Congratulations! Due to your strong performance in the first three courses, you landed a job as a reinforcement learning engineer at the hottest new non-revenue generating unicorn, MoonShot Technologies (MST). Times are busy at MST, which is preparing for its initial public offering (IPO) at the end of the fiscal year, and your labor is much needed.
Like many successful startups, MST is exceedingly concerned with the valuation that it will receive at its IPO (as this valuation determines the price at which its existing venture capitalist shareholders will be able to sell their shares). Accordingly, to whet the appetites of potential investors, MST has set its sights on accomplishing a technological tour de force — a lunar landing — before the year is out. But it is not just any mundane lunar landing that MST aspires toward. Rather than the more sensible approach of employing techniques from aerospace engineering to pilot its spacecraft, MST endeavors to wow investors by training an agent to do the job via reinforcement learning.

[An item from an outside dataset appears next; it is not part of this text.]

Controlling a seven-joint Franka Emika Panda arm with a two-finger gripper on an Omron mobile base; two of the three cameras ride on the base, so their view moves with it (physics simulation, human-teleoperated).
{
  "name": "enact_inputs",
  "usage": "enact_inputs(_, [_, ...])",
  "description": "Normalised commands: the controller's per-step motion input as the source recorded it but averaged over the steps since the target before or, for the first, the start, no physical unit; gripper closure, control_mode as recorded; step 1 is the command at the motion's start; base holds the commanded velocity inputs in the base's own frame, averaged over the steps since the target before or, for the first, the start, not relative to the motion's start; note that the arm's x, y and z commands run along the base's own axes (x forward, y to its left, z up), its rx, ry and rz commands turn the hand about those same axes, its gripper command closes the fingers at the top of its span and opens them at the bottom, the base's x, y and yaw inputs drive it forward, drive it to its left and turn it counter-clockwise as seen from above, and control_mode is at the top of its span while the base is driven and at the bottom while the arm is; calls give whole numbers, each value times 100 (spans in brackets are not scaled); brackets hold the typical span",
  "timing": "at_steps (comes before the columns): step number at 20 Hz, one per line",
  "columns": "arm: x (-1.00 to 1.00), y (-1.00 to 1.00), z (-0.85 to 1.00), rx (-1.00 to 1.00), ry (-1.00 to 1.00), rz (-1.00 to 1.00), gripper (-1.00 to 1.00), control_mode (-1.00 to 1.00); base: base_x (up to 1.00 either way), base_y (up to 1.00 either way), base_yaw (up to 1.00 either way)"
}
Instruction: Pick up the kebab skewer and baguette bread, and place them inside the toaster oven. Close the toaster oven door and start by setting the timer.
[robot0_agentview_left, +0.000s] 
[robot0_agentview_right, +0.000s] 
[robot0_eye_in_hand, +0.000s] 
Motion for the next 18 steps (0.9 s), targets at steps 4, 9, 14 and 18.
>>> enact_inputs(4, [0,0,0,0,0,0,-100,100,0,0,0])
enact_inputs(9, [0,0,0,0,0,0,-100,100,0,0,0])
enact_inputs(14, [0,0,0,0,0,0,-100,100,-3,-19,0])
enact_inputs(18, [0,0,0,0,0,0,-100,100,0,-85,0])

However, it is clearly not practical for a reinforcement learning agent to be trained tabula rasa with real rockets — even the pockets of venture capitalists have their limits. Instead, MST aims to build a simulator that is realistic enough to train an agent that can be deployed in the real world. This will be a difficult project, and will require building a realistic simulator, choosing the right reinforcement learning algorithm, implementing this algorithm, and optimizing the hyperparameters for this algorithm.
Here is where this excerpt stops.